Any solution for a multi-repository Fossil?
(1) By anonymous on 2018-09-07 13:40:56 [source]
Currently, I use Darcshub and Bitbucket and SourceForge and GitHub interchangeably, with the latter only being used for projects which are referenced from larger projects, e.g. some package managers which can't speak any other language than Git. (I really don't like Git.)
As all of them are actually managed in "cathedral-style" (I'm the only developer with very, very few contributors), I have come to the point where it would make sense to move most of my repositories (minus those which require being hosted on Git) to my own server. While I'm evaluating my options, I found Fossil, Mercurial, SVN and BitKeeper to be viable options. I would love to try Fossil first, but it looks like Fossil can't manage multiple repositories at the same time, e.g. code.mydomain.org/repo1
, .../repo2
and so on, because I would still have to "load" them separately.
Is that correct? (It would be saddening.)
(2) By Joel Dueck (joeld) on 2018-09-07 14:26:16 in reply to 1 [link] [source]

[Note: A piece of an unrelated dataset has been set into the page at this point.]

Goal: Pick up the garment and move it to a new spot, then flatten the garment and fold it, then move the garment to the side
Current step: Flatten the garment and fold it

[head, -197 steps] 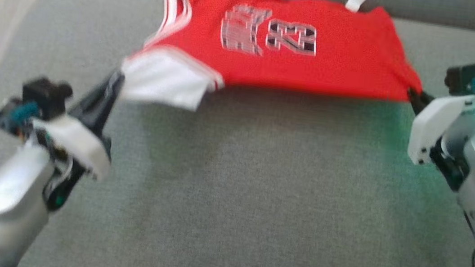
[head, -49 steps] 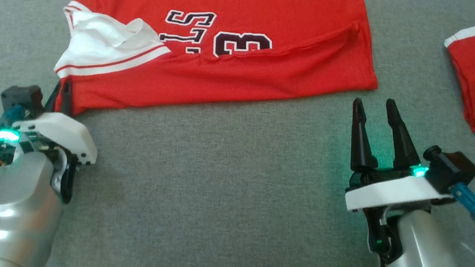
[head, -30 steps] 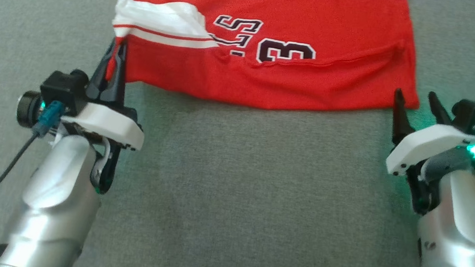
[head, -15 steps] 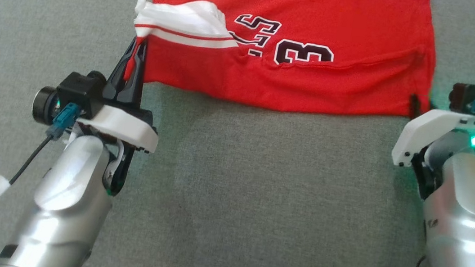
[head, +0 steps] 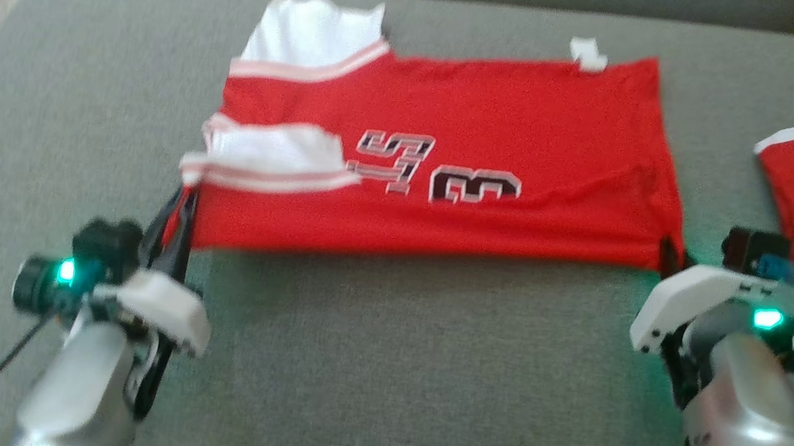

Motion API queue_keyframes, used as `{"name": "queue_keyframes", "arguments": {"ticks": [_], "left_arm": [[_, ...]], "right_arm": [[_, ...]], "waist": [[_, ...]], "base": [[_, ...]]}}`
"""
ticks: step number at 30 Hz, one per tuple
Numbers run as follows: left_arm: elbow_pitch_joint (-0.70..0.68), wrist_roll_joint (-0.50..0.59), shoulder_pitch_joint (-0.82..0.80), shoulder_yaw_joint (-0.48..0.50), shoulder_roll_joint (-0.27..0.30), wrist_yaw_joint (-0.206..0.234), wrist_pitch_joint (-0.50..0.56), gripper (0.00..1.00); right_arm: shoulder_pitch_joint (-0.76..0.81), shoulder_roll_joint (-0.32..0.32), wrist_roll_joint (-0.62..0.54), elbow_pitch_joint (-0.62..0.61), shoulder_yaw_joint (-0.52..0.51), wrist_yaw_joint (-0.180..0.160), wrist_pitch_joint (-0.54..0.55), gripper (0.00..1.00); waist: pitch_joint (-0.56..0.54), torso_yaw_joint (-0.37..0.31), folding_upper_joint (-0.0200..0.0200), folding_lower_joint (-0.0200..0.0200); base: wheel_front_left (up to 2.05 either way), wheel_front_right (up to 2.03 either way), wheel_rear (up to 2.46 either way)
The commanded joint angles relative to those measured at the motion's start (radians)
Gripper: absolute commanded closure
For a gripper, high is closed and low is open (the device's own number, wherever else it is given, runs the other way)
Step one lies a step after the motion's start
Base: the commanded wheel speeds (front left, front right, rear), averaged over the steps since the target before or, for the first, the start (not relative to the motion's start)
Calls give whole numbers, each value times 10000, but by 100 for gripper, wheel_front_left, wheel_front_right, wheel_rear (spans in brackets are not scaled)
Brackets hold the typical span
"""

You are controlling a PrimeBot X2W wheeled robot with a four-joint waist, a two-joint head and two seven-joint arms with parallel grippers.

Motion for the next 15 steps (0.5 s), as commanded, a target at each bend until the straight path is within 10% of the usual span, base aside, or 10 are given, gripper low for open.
{"name": "queue_keyframes", "arguments": {"ticks": [1,15], "left_arm": [[-352,-19,122,332,492,112,51,100],[-2950,-413,3170,-88,1041,219,1838,100]], "right_arm": [[11,91,351,-204,398,35,-78,100],[2918,91,1595,-2860,936,35,1411,100]], "waist": [[-494,-299,0,1],[-1591,-575,0,1]], "base": [[0,0,0],[0,0,0]]}}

It can do this, including a kind of “single sign-on”; see this page and search for the phrase “multiple repositories”.
(3) By Warren Young (wyoung) on 2018-09-07 14:33:56 in reply to 1 [link] [source]
it looks like Fossil can't manage multiple repositories at the same time
Would you mind saying which pages you're looking at which give that impression? I or someone else may be able to improve them to avoid this misapprehension.
There are in fact at least three different ways to achieve your desired end:
Use
fossil server
in directory mode. (See paragraph 3 on that linked page.)Run Fossil in CGI mode, with one CGI script per repository. The script is trivial, and is given at the linked page.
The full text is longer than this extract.